«Gauguin»: peinture et numéros

«Gauguin. Voyage de Tahiti», du cinéaste Édouard Deluc, est enrobé d’un classicisme sans éclat, comme si les beautés du paysage pouvaient satisfaire.
Photo: MK2 Mile End «Gauguin. Voyage de Tahiti», du cinéaste Édouard Deluc, est enrobé d’un classicisme sans éclat, comme si les beautés du paysage pouvaient satisfaire.

Wikipédia existait bien avant son apparition sur le Web, particulièrement au cinéma, où les biographies de grandes figures historiques et d’artistes maudits regorgeaient de détails, le tout dans une chronologie de type « du berceau à la tombe ».

Certains cinéastes, pas tous malheureusement, ont compris qu’il valait mieux s’attarder sur une époque, un moment charnière, pour révéler l’ensemble. Qu’on se le dise : cela ne réussit pas toujours, même si la formule apparaît un peu plus digeste. Édouard Deluc (Mariage à Mendoza) a préféré circonscrire un moment dans la vie de Paul Gauguin (Vincent Cassel), celui qui allait annoncer ses chefs-d’oeuvre et qui permettait d’en dire beaucoup sur sa personnalité bouillante, imprévisible, intransigeante.
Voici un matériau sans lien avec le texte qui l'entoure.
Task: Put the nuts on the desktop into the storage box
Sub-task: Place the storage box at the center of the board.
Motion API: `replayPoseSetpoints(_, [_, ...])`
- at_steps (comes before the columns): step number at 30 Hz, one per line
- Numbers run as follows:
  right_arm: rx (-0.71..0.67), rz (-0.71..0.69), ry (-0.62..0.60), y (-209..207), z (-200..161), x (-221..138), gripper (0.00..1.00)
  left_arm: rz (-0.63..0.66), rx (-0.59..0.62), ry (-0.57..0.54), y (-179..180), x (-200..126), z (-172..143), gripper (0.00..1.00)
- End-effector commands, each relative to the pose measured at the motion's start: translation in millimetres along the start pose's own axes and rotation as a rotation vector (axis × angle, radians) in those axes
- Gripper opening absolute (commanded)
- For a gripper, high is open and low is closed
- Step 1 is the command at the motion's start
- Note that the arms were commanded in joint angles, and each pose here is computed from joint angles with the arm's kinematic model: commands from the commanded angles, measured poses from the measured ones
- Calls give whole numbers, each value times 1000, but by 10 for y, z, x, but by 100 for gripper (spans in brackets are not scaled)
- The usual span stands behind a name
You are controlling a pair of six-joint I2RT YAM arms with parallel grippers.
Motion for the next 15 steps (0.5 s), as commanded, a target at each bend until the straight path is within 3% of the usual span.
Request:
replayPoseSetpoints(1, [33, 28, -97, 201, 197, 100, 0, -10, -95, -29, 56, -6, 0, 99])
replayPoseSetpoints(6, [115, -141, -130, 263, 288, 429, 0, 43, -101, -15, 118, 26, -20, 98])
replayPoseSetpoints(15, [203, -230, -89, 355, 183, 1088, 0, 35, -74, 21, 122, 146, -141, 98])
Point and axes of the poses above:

Avec pour source d’inspiration Noa Noa, un carnet de voyage du peintre, et donc forcément un point de vue partial, Édouard Deluc le transpose dans une certaine opulence visuelle avec Gauguin. Voyage de Tahiti. Le cinéaste s’attarde plus spécifiquement sur l’année 1891, celle du départ qui devait alors être le seul pour ce lieu paradisiaque — du moins lorsque l’on vit dans la misère à Paris avec une famille nombreuse et une épouse qui refuse qu’elle et ses enfants s’engagent dans cette folle aventure.

La vie ne sera pas nécessairement plus facile dans cette île de la Polynésie française, car là aussi il pleut, il y a la misère, l’exploitation ouvrière et la présence du catholicisme, le son des cloches rappelant à Gauguin que la France est une puissance coloniale tentaculaire. L’artiste souhaitait pourtant vivre en marge du monde, mais une santé fragile le mettra en contact avec un médecin français bienveillant (Malik Zidi), et son désir de fuir va le pousser très loin, au bout de ses limites, recueilli dans une communauté où il fera la rencontre de la gracieuse Tehura (Tuheï Adams).

Celle-ci deviendra sa compagne, mais surtout sa muse et son modèle, ce qui n’aidera pas nécessairement l’artiste à vendre ses toiles, le plongeant un peu plus dans l’indigence, et Tehura à sa suite, pas insensible aux charmes d’un voisin nettement moins irascible et violent que Gauguin. Cette dynamique conjugale apparaît comme un écho à peine plus exotique que celle établie en France, un parti pris du cinéaste qui lui permet de simplifier un séjour nettement plus houleux (il ne s’est pas contenté d’une seule beauté locale) et plus immoral avec nos yeux d’aujourd’hui (la véritable Tehura était âgée d’à peine 13 ans).

Ces commodités narratives peuvent être longtemps débattues, mais Édouard Deluc n’a pas évité tous les écueils, optant pour la prévisible dissection du génie en pleine action (qui oserait aujourd’hui la posture dépouillée et distante d’un Maurice Pialat devant Van Gogh ?), le tout enrobé d’un classicisme sans éclat, comme si les beautés du paysage pouvaient nous satisfaire. Au centre de tout cela, Vincent Cassel fait son numéro avec toute la fougue qu’on lui connaît, casting en rien étonnant, l’acteur ne faisant que reproduire, certes de manière consciencieuse, les poses de l’artiste maudit, fauché, tourmenté. On a vu ça ailleurs, et cent fois plutôt qu’une.

Gauguin. Voyage de Tahiti

★★★

Drame biographique d’Édouard Deluc. Avec Vincent Cassel, Tuheï Adams, Malik Zidi, Pua-Taï Hikutini. France, 2017, 102 minutes.